Crossing the River Near Delaram
When people ask me what it's like going on a patrol, I usually remark about the strange slowness of the movement, and the almost surreal normalcy of it all. If the weapons were absent, it'd look like a casual walk in the desert or about town (until something happens to disrupt that walk about, of course).
What a strange feeling it is, to be so exposed, and yet to move do deliberately, all the while under the potential eye of the enemy. That exposure is made more stark by the vast expanses of the open desert. The watercolor sketch above portrays the feeling of stark beauty of the desert in Afghanistan, especially when there's a river there. It also addresses the lonely nature of walking around on a patrol, even if you've got a whole squad with you.The sketch above is a watercolor I did while I was in Afghanistan, and it's of a Marine from 2/3, on a patrol near Delaram. He's against a wall, being watchful during a pause in the patrol. He doesn't seem particularly excited-- minus the weapon and gear, he could be any youth hanging out on the street.
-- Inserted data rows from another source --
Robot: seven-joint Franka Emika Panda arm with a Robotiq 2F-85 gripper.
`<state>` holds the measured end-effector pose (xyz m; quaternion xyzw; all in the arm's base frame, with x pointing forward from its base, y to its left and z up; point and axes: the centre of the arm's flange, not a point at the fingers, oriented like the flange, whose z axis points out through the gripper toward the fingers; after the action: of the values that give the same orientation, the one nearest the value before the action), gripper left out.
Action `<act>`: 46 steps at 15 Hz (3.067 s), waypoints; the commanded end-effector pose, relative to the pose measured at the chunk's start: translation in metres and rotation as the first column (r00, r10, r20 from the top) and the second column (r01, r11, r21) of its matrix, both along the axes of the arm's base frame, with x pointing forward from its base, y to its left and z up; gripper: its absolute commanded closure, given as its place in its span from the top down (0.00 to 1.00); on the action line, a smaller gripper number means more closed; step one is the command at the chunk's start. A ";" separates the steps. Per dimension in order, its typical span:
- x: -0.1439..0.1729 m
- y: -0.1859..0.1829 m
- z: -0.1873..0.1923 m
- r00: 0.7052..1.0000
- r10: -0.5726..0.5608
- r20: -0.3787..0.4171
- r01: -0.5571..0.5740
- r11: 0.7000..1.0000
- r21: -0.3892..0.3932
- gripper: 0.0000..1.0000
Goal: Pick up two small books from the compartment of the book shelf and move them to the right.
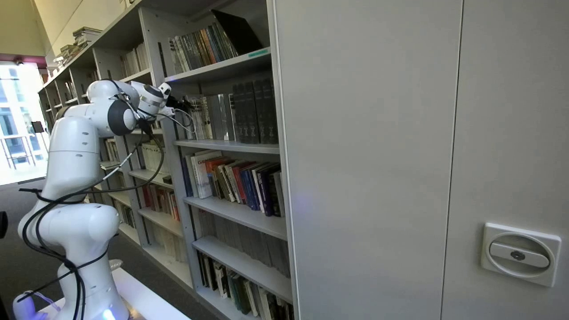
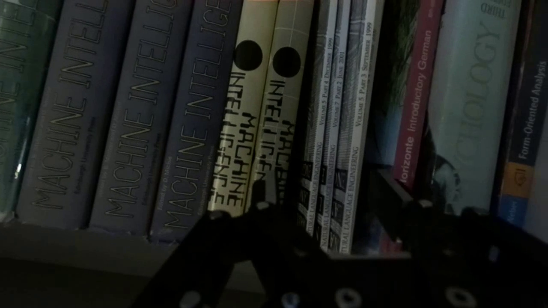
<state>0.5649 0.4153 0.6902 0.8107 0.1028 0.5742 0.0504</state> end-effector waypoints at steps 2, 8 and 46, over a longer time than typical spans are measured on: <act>-0.005 0.005 0.010 0.999 0.049 0.005 -0.049 0.998 -0.026 1.00; 0.010 0.009 0.018 0.998 0.049 0.030 -0.048 0.998 -0.045 1.00; -0.063 -0.053 0.023 0.998 0.016 -0.054 -0.017 0.999 -0.027 0.02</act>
<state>0.5396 0.3966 0.7132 0.8210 0.1245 0.5562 0.0317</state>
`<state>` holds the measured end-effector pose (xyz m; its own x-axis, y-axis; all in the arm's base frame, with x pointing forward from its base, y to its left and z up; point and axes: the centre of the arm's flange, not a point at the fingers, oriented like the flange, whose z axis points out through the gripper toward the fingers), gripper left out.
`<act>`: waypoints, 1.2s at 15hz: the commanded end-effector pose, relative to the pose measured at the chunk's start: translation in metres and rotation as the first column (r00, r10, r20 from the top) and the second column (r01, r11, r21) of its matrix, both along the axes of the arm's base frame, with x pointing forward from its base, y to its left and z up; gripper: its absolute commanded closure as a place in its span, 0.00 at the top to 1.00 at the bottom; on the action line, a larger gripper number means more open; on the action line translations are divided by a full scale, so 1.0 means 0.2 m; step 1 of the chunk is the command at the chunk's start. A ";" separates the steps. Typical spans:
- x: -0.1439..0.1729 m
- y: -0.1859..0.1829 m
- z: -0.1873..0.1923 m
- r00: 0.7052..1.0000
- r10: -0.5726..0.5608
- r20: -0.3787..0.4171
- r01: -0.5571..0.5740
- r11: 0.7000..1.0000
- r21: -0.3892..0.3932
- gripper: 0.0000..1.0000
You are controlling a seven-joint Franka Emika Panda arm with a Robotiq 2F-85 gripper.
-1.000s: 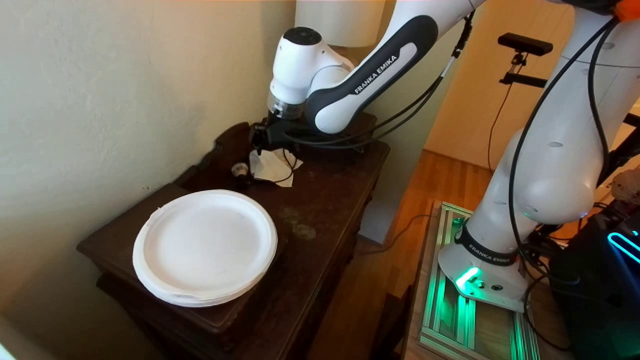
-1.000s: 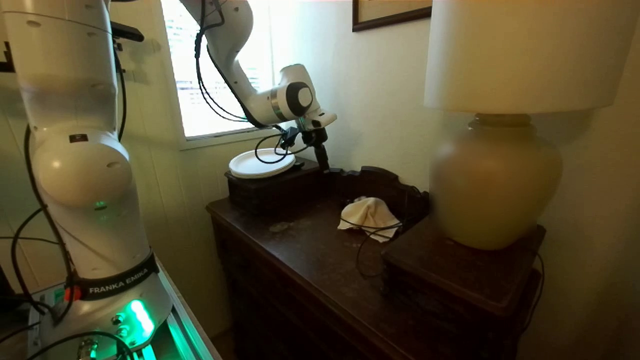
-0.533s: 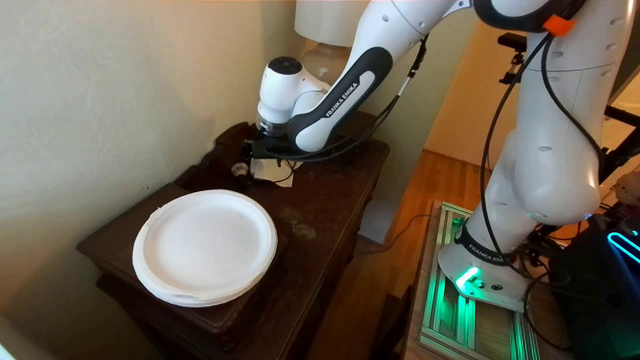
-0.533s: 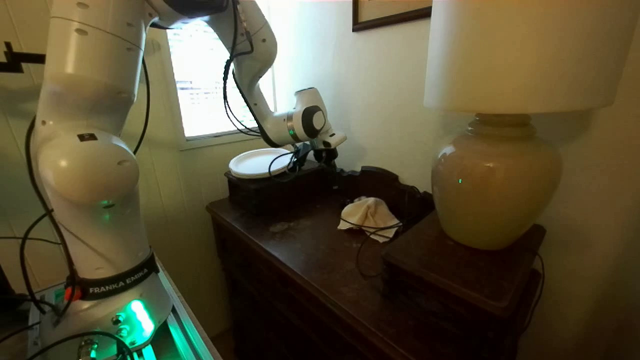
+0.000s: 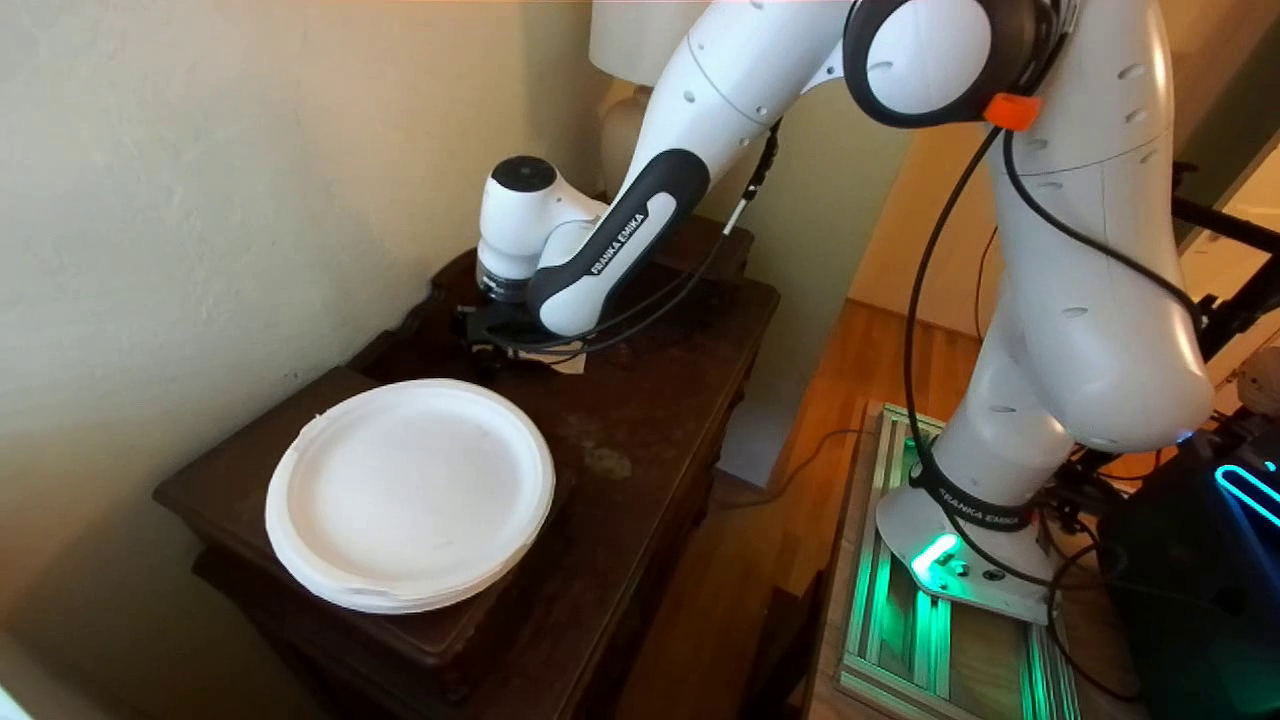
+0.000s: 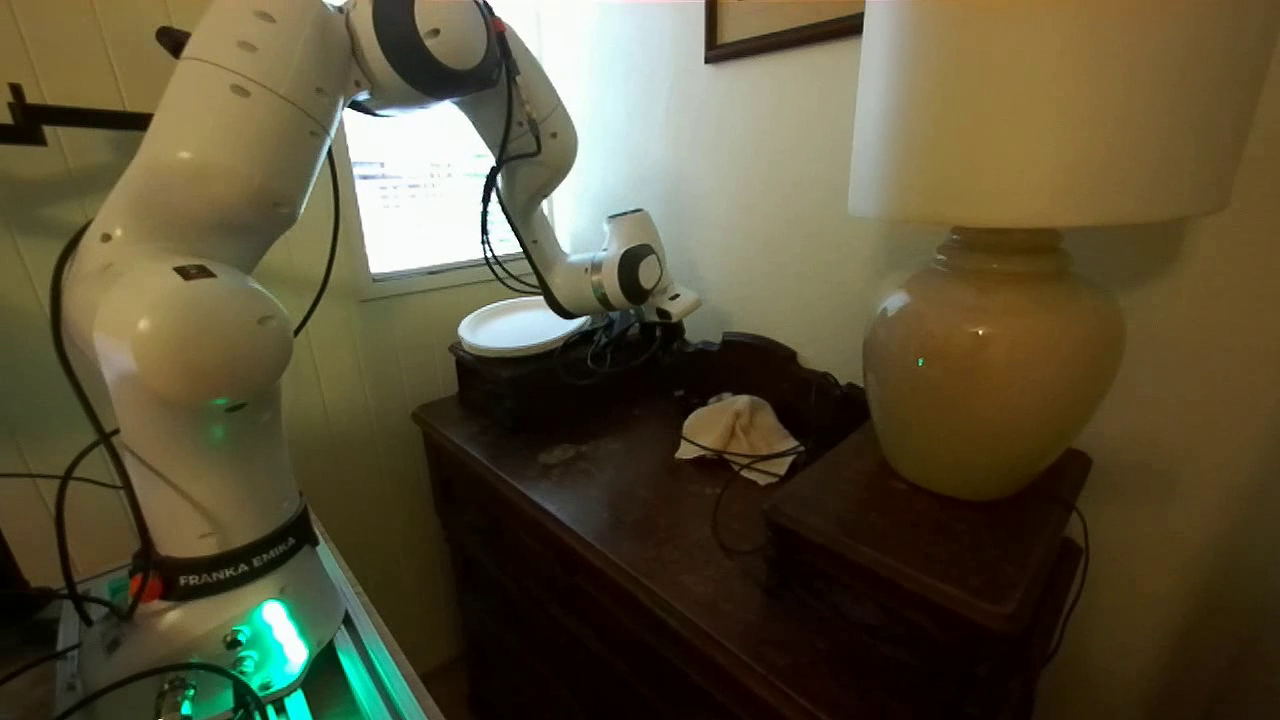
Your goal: Use the brush to wipe the table
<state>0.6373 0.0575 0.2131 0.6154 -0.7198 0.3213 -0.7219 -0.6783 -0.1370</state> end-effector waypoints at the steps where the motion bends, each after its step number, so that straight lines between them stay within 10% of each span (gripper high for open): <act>1: 0.13 0.02 -0.08 1.000 -0.024 0.012 0.024 1.000 0.007 1.00; 9: 0.20 -0.01 -0.19 0.999 -0.038 -0.008 0.038 0.999 0.034 0.92; 18: 0.24 0.01 -0.21 1.000 0.004 -0.007 -0.004 0.999 0.039 0.38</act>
But the calm demeanor belies the inner awareness of a person who's gotten used to this kind of casual readiness. Though relaxed, he is poised to respond should it be required of him. He can't afford to be complacent, because a firefight could come at any moment. But he can't maintain a constant state of hyper-alertness, or he'll burn out.
I'm sure someone could do a doctoral thesis on this phenomenon in human nature.